*Problem requirements:* Restate the listing below exactly, images excluded.

*Information provided:*
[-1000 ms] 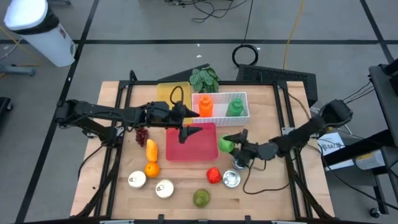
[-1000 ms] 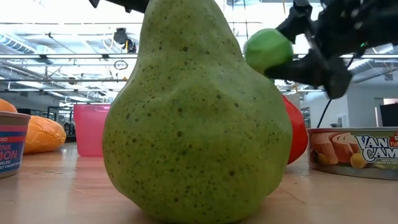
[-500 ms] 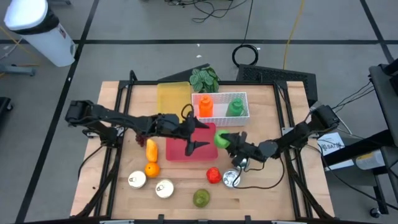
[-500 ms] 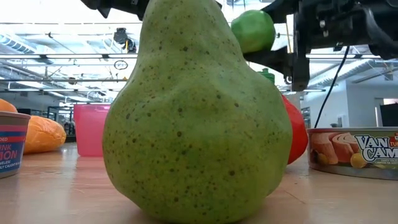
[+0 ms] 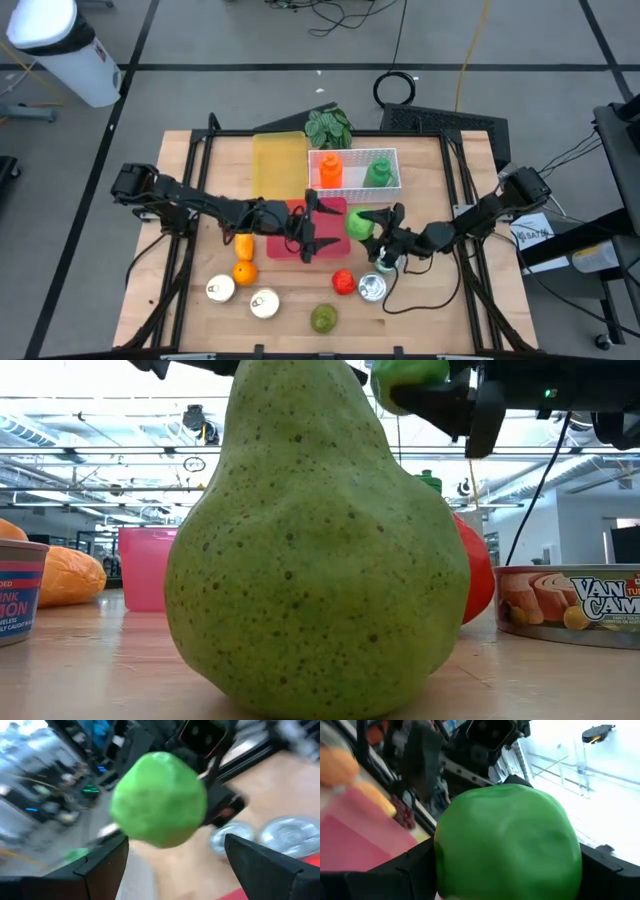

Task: Pick & Place Food Item
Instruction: Put the green apple in the yellow bin

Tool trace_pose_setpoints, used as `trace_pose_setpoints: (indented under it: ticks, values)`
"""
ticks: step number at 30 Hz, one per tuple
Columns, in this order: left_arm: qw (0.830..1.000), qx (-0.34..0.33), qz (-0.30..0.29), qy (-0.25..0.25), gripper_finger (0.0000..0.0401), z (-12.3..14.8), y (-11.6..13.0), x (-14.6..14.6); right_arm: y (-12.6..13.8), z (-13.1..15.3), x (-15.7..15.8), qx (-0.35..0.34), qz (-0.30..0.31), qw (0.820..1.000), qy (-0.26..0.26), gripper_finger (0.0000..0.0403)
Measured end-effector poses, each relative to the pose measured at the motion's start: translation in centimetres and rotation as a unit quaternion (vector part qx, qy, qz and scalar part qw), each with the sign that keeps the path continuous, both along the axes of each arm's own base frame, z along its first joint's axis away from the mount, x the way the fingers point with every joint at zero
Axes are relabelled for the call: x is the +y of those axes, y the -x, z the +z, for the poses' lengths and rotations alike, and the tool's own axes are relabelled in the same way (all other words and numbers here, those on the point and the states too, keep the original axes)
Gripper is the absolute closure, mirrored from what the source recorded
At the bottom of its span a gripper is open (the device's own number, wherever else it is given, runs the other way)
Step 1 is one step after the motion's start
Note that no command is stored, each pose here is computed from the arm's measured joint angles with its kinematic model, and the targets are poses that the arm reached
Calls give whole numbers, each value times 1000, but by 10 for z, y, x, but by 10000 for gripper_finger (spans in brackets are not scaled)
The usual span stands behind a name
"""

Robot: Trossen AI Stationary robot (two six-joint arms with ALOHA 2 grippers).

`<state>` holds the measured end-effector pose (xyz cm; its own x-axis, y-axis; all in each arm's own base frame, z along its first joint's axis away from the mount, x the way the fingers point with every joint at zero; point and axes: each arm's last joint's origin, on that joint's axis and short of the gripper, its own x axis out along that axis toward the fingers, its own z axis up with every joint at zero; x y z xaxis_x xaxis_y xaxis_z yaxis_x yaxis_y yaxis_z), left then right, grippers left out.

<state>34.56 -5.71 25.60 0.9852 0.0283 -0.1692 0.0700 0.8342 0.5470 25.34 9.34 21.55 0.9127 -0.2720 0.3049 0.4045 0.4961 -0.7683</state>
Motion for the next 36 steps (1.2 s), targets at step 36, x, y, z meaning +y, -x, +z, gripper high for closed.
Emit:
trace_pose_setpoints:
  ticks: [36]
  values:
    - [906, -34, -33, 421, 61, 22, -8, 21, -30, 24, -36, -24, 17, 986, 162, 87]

*Answer to this task:*
[-1000 ms] 
[-1000 ms] 
[-500 ms] 
[-500 ms] 
[+0 ms] 

Task: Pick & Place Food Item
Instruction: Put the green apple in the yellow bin

Tool trace_pose_setpoints, used as `trace_pose_setpoints: (indented under it: ticks, values)`
"""
ticks: step number at 30 Hz, one per tuple
Columns, in this order: left_arm: qw (0.830..1.000), qx (-0.34..0.33), qz (-0.30..0.29), qy (-0.25..0.25), gripper_finger (0.0000..0.0401), z (-12.3..14.8), y (-11.6..13.0), x (-14.6..14.6); right_arm: y (-12.6..13.8), z (-13.1..15.3), x (-15.7..15.8), qx (-0.35..0.34), qz (-0.30..0.31), qw (0.820..1.000), qy (-0.26..0.26), gripper_finger (0.0000..0.0403)
Measured end-effector poses, each relative to the pose measured at the motion's start: translation in centimetres and rotation as a unit quaternion (vector part qx, qy, qz and scalar part qw), each with the sign that keeps the path continuous, both along the axes of each arm's own base frame, z along its first joint's axis away from the mount, x the way the fingers point with every joint at zero
Axes are relabelled for the call: x is the +y of those axes, y the -x, z the +z, for the poses' lengths and rotations alike, and the tool's own axes are relabelled in the same way (all other words and numbers here, those on the point and the states too, keep the original axes)
Gripper is the absolute closure, mirrored from what the source recorded
At the bottom of its span a gripper is open (the device's own number, wherever else it is given, runs the other way)
Step 1 is one step after the motion's start
Note that no command is stored, each pose here is computed from the arm's measured joint angles with its kinematic model, and the targets are poses that the arm reached
Calls give whole numbers, each value times 1000, but by 10 for z, y, x, but by 10000 for gripper_finger (spans in brackets are not scaled)
The usual span stands behind a name
"""

Robot: Trossen AI Stationary robot (two six-joint arms with ALOHA 2 grippers).

`<state>` holds the measured end-effector pose (xyz cm; its own x-axis, y-axis; all in each arm's own base frame, z along its first joint's axis away from the mount, x the way the fingers point with every joint at zero; point and axes: each arm's last joint's origin, on that joint's axis and short of the gripper, its own x axis out along that axis toward the fingers, its own z axis up with every joint at zero; x y z xaxis_x xaxis_y xaxis_z yaxis_x yaxis_y yaxis_z), left then right, grippers left out.

<state>34.56 -5.71 25.60 0.9852 0.0283 -0.1692 0.0700 0.8342 0.5470 25.34 9.34 21.55 0.9127 -0.2720 0.3049 0.4045 0.4961 -0.7683</state>
Motion for the next 36 steps (1.2 s), targets at step 36, x, y, z meaning +y, -x, +z, gripper high for closed.
Emit:
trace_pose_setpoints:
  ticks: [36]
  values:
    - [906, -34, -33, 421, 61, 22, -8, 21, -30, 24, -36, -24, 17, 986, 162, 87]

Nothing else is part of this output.